== Provided material

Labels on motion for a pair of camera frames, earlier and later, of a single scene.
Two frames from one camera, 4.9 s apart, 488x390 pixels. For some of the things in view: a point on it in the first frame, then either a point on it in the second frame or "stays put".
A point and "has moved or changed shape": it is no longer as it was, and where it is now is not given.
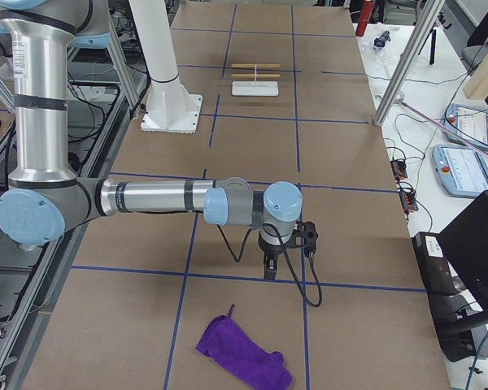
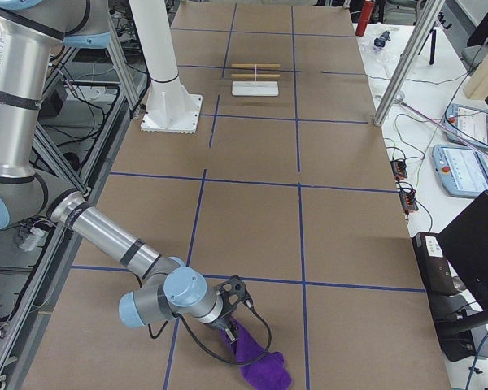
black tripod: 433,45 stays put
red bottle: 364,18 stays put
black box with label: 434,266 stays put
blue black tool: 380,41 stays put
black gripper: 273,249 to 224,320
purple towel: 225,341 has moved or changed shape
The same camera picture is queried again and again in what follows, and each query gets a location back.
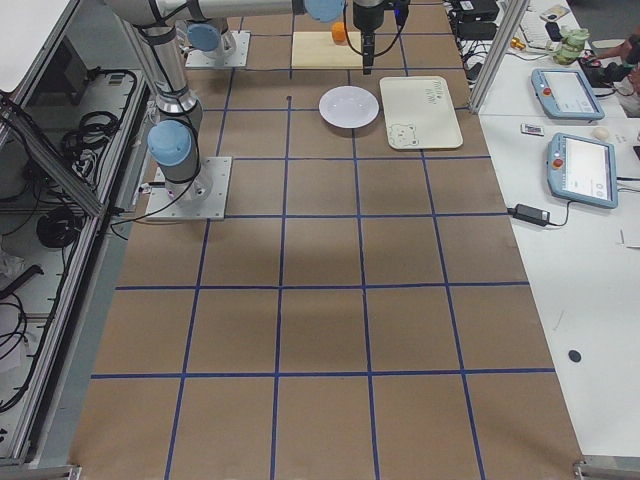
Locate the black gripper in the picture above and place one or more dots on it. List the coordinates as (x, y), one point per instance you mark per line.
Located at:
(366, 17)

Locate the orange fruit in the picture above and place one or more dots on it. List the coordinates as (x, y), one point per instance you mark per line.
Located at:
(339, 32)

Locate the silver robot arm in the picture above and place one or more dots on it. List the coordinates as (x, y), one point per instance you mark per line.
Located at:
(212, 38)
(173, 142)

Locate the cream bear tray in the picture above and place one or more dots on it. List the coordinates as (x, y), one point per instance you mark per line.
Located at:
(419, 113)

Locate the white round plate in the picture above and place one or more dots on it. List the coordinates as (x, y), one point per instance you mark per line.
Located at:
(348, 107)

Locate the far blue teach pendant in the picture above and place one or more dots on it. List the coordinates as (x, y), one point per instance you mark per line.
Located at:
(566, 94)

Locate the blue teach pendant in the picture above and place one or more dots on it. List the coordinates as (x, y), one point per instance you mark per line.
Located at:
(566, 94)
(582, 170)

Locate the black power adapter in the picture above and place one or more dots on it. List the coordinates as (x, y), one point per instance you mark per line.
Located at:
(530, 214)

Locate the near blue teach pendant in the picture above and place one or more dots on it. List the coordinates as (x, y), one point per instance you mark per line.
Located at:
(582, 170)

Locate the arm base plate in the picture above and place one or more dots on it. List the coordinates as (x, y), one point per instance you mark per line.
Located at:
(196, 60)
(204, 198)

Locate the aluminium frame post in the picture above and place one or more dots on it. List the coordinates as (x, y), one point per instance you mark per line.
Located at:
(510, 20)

====
== Provided material

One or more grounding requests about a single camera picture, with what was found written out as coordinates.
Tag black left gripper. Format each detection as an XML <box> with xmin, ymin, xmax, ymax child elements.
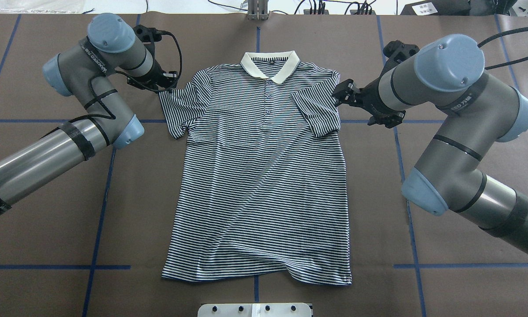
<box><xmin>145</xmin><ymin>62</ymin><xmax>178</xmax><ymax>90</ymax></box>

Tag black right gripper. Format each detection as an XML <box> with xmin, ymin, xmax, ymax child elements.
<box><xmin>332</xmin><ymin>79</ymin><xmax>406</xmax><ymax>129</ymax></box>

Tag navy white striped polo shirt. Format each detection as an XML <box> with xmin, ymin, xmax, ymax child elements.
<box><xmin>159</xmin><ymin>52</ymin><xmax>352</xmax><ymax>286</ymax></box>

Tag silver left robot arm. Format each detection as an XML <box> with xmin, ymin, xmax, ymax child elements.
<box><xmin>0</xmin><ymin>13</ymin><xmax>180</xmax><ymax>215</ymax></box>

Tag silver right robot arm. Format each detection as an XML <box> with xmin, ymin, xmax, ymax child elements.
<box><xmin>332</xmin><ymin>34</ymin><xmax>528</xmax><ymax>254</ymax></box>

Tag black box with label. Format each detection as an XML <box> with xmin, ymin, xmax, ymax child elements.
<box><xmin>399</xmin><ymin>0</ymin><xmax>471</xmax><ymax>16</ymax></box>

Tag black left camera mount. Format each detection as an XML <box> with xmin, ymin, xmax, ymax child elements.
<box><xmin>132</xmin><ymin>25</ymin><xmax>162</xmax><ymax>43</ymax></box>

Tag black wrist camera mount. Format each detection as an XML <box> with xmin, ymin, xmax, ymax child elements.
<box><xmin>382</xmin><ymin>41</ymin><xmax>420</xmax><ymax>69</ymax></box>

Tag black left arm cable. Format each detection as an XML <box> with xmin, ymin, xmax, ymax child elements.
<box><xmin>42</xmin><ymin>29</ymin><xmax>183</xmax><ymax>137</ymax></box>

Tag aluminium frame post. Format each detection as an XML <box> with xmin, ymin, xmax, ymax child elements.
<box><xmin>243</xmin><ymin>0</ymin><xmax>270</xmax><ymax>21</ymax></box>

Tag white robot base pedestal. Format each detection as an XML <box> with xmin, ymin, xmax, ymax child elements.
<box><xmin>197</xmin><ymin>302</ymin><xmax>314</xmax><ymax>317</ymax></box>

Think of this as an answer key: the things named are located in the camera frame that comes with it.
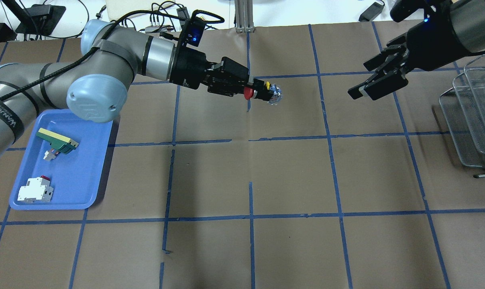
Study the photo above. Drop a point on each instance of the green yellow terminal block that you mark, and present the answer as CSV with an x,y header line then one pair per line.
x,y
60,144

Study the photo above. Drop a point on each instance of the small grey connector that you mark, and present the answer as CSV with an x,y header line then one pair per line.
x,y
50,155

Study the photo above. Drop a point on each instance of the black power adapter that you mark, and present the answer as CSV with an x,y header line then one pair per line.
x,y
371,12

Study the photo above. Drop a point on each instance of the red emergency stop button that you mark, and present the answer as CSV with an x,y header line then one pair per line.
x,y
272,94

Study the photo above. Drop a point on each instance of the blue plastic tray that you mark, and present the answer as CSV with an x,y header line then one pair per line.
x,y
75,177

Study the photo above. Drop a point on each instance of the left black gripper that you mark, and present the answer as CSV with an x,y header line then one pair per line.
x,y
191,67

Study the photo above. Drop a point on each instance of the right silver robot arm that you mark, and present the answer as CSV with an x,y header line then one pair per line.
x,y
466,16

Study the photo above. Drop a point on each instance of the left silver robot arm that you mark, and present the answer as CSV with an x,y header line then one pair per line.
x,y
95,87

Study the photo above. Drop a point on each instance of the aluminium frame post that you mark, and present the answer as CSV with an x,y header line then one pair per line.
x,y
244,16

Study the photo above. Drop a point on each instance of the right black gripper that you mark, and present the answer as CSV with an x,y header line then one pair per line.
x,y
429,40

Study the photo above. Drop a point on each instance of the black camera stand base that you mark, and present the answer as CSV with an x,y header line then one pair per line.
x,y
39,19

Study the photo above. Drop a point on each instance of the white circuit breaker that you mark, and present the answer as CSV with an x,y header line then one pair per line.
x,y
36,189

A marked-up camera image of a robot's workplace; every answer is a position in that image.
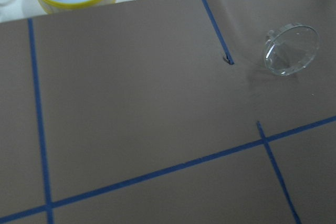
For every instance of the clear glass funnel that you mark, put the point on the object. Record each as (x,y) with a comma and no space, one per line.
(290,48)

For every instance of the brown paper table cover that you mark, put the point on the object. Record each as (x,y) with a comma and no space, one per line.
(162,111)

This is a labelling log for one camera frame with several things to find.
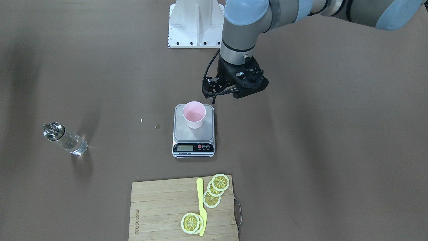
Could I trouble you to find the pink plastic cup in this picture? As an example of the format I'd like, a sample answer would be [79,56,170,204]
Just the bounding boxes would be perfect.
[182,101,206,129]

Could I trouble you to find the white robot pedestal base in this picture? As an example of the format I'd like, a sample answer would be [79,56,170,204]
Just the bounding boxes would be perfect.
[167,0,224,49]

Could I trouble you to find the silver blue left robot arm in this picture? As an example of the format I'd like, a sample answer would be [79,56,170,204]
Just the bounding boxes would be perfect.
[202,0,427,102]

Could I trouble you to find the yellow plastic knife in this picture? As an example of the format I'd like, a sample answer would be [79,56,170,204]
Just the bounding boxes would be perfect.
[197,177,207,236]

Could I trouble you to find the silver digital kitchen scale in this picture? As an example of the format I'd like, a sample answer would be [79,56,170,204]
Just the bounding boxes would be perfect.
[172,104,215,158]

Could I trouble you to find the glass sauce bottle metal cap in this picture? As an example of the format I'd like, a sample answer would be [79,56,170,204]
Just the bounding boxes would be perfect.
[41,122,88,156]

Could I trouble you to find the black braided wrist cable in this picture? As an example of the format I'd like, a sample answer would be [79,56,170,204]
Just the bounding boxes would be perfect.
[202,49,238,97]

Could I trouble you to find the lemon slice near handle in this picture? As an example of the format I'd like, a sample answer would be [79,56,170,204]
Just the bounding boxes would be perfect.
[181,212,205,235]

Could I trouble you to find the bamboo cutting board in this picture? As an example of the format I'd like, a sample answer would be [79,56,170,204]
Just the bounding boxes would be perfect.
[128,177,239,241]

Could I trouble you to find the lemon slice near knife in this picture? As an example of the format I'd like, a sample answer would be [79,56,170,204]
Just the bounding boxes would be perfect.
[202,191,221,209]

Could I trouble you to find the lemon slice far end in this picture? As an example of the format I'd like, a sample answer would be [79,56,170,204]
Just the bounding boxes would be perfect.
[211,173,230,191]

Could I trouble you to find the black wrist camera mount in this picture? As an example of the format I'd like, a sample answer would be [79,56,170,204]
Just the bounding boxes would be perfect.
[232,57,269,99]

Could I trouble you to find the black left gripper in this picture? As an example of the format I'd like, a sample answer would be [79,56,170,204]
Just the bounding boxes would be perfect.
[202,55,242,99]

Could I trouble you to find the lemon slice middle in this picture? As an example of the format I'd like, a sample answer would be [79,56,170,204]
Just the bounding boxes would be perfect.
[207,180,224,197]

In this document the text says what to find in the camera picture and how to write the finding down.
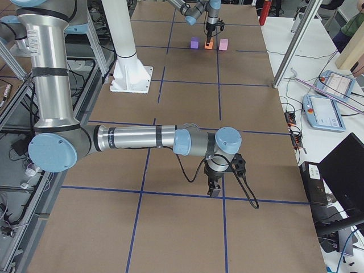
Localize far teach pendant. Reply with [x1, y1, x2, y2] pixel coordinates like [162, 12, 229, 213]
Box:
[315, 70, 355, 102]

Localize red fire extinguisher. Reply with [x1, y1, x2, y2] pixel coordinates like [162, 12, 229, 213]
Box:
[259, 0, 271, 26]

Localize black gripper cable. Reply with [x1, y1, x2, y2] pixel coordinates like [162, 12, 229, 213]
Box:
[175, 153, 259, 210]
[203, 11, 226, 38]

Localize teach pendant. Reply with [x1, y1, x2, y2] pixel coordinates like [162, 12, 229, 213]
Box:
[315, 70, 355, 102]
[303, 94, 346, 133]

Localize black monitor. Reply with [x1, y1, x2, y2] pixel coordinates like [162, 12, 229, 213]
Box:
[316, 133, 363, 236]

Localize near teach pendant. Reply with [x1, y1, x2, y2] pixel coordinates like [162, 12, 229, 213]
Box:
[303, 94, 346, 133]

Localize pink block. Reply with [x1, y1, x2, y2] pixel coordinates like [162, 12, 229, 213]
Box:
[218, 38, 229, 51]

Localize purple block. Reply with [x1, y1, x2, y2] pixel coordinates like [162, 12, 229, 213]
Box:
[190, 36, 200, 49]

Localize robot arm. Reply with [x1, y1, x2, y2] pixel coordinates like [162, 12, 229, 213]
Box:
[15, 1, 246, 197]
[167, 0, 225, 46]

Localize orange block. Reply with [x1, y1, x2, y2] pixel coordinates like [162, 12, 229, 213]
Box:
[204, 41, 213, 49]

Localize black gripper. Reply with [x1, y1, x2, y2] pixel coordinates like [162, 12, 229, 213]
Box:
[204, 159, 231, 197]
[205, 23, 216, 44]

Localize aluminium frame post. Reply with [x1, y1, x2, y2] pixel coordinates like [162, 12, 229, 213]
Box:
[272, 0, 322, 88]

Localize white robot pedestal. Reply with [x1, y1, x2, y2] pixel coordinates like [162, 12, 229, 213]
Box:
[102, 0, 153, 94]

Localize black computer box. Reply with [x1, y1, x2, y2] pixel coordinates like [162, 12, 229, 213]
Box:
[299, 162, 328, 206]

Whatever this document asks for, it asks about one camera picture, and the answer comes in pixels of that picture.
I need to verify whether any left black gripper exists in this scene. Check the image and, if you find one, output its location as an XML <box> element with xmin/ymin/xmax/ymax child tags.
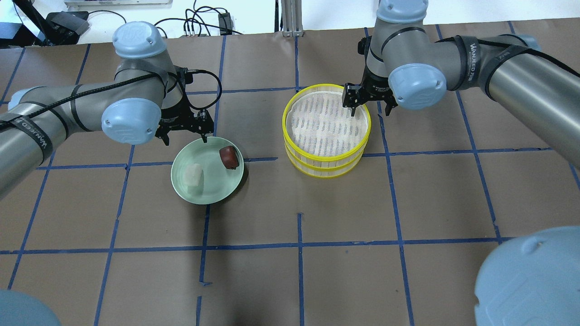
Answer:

====
== Provided material

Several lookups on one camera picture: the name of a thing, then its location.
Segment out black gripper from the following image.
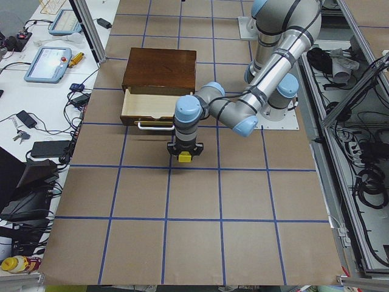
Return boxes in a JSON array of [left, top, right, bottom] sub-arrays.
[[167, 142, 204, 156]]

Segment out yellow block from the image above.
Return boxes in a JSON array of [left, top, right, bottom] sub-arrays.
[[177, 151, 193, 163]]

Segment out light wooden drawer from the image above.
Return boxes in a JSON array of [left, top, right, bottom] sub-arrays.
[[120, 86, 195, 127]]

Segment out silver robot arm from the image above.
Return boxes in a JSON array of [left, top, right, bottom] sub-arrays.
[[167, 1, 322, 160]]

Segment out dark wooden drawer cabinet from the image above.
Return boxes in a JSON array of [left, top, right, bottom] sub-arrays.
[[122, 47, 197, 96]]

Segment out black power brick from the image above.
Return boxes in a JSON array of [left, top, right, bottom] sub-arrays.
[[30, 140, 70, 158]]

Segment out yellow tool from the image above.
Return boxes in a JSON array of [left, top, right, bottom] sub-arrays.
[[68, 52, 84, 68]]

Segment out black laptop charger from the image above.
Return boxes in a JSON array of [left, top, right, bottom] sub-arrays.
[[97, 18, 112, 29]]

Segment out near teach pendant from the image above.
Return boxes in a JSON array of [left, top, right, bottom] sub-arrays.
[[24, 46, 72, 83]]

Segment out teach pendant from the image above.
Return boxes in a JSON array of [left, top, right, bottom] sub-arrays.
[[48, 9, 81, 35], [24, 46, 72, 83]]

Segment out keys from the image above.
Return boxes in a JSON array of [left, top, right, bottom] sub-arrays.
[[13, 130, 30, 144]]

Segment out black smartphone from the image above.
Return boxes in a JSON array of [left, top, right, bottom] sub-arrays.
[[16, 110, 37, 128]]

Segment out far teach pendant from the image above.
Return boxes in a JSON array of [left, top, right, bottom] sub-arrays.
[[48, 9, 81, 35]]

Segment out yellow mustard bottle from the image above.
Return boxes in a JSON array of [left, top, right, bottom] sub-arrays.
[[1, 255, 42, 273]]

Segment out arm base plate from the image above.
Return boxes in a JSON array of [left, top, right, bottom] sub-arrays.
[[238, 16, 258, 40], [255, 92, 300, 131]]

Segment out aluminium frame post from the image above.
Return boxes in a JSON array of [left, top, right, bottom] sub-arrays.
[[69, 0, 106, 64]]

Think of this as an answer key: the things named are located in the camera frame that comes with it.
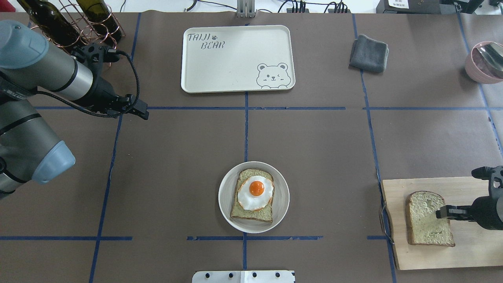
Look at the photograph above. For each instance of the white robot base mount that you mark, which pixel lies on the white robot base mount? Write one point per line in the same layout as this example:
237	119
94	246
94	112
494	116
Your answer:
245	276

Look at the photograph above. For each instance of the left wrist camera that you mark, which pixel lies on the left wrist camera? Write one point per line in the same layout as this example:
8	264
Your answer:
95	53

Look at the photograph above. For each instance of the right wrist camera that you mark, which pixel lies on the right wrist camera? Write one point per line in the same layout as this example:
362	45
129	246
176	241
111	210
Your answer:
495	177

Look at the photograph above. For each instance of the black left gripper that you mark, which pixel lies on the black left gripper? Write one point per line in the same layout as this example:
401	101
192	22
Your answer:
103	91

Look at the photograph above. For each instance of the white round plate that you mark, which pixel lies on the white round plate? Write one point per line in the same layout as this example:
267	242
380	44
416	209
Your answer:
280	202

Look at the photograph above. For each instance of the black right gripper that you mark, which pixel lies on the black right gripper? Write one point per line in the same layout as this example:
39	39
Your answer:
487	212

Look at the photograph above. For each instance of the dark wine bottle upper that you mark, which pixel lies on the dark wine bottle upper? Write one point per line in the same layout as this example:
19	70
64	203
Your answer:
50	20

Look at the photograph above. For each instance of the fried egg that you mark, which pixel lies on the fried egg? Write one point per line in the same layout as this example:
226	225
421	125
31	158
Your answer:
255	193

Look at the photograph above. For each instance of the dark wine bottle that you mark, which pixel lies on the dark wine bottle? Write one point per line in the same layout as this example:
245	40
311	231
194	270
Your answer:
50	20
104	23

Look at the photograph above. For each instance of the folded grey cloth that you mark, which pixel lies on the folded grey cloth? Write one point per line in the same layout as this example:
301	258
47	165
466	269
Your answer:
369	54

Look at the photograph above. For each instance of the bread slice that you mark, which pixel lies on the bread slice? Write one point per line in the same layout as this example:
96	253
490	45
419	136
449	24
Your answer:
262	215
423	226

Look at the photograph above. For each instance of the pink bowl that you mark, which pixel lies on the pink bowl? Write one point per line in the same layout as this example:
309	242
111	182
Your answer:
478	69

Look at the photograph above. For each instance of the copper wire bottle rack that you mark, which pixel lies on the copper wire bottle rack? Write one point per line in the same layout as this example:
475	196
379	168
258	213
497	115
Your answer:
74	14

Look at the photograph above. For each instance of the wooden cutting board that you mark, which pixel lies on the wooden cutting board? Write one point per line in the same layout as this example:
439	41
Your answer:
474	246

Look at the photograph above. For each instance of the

====

Here the job is to set down exactly the lines of the material above that fall between the one with "Labels on motion" and the one with "Two frames from", inclusive, and nothing beyond them.

- _Output for this task_:
Labels on motion for a pair of camera frames, earlier and later, of a single scene.
Two frames from one camera, 4.9 s apart, 488x390 pixels. For some of the things in view: a point on it in the first frame, then either a point on it in the second frame or "stays put".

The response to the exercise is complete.